◆ WHAT YOU NEED TO DO: Restate word for word the lines that begin the listing and end with the line holding "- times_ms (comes".
+---+
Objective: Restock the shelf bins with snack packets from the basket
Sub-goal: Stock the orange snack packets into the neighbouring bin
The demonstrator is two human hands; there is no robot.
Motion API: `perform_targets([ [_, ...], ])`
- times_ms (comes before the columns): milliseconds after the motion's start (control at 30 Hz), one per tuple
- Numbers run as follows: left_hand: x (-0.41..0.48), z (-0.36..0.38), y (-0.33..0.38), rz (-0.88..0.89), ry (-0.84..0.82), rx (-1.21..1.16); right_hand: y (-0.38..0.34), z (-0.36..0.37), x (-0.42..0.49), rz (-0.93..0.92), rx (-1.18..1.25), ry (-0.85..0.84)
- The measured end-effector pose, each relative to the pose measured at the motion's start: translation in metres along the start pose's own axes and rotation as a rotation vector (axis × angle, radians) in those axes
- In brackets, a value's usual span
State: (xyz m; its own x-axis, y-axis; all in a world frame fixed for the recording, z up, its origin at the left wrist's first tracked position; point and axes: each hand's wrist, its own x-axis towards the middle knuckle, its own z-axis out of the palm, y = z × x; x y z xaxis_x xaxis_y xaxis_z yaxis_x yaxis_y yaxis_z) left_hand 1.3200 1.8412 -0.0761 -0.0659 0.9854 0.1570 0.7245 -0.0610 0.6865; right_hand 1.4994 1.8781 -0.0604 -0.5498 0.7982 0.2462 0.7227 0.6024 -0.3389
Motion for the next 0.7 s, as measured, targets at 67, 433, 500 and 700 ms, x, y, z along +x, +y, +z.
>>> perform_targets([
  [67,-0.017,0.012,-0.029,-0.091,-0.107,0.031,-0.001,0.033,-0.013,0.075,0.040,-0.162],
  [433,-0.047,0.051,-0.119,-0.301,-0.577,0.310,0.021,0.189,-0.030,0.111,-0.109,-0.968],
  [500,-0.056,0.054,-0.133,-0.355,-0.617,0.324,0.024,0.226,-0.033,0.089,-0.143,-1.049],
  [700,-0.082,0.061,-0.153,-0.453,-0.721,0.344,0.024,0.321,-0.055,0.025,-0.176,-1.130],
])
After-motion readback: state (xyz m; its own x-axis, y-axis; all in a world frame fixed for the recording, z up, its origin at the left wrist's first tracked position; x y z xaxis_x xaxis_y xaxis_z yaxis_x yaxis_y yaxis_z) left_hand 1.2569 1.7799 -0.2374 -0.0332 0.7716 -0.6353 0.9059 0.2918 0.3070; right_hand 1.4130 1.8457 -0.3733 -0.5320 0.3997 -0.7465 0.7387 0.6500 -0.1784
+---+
◆ OUTPUT FOR THIS TASK:
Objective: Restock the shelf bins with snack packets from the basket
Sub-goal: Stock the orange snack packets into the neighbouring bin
The demonstrator is two human hands; there is no robot.
Motion API: `perform_targets([ [_, ...], ])`
- times_ms (comes before the columns): milliseconds after the motion's start (control at 30 Hz), one per tuple

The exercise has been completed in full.